Une économie essoufflée : la croissance française devrait subir un net coup de frein en 2025, ses principaux moteurs comme la consommation ou l’investissement manquant d’entrain dans un contexte de restrictions budgétaires et d’incertitude économique mondiale, a indiqué mercredi 18 juin l’Insee.
Après 1,1 % en 2024, l’Institut national de la statistique prévoit une hausse de seulement 0,6 % du produit intérieur brut (PIB) dans la deuxième économie de la zone euro pour cette année. Ce taux est inférieur à la prévision du gouvernement (0,7 %), que ce dernier a jugée « atteignable » en dépit de vives tensions internationales et d’un effort budgétaire considérable qui se poursuivra en 2026.

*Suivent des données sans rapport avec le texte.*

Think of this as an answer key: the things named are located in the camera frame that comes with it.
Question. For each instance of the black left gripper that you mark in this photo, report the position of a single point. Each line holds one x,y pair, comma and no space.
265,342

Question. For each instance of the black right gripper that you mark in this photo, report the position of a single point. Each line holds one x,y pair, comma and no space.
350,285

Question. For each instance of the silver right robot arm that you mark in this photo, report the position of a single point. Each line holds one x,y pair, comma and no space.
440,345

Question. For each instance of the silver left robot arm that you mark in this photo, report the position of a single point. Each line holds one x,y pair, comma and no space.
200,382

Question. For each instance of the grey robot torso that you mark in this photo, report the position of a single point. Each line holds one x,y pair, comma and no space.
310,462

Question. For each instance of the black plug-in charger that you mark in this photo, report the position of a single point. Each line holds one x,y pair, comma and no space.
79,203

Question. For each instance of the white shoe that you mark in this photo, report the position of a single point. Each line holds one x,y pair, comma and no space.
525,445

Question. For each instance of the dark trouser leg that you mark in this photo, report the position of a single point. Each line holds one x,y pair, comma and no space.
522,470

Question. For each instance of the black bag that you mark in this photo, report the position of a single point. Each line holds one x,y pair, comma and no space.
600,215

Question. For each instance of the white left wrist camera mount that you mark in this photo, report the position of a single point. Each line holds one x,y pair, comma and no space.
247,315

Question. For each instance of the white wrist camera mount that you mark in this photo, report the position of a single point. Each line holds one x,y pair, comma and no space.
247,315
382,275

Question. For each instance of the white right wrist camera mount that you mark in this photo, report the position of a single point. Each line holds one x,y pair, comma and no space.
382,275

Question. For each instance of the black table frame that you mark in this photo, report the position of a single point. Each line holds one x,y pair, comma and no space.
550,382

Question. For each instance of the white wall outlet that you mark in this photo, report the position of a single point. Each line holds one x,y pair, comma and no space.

« Lentement, la zone euro sort de sa torpeur, malgré le retournement des échanges mondiaux », avec un réveil de l’investissement notamment, mais « l’économie française ne semble pas évoluer au diapason du continent », souligne l’Insee dans sa note de conjoncture.
« Alors qu’en 2023 et 2024, l’activité française avait plutôt mieux résisté (…) que dans les autres pays européens, les moteurs tricolores s’essoufflent désormais », assure l’Insee. Dans le détail, après 0,1 % au premier trimestre, l’organisme public prévoit une hausse de 0,2 % du PIB lors de chacun des trois trimestres suivants.
Il a toutefois prévenu que sa prévision était sujette à d’importants aléas, tels que la versatilité de Washington sur les droits de douane, l’impact du conflit Iran-Israël sur le prix du pétrole, le rythme de la reprise allemande ou les futures coupes budgétaires en France.
Pic d’épargne
Pilier traditionnel de la croissance française, la consommation des ménages n’augmenterait que modérément (0,7 % après 1,0 % en 2024), au même rythme que le pouvoir d’achat (après 2,5 %), malgré une inflation assagie, attendue autour de 1 % en fin d’année.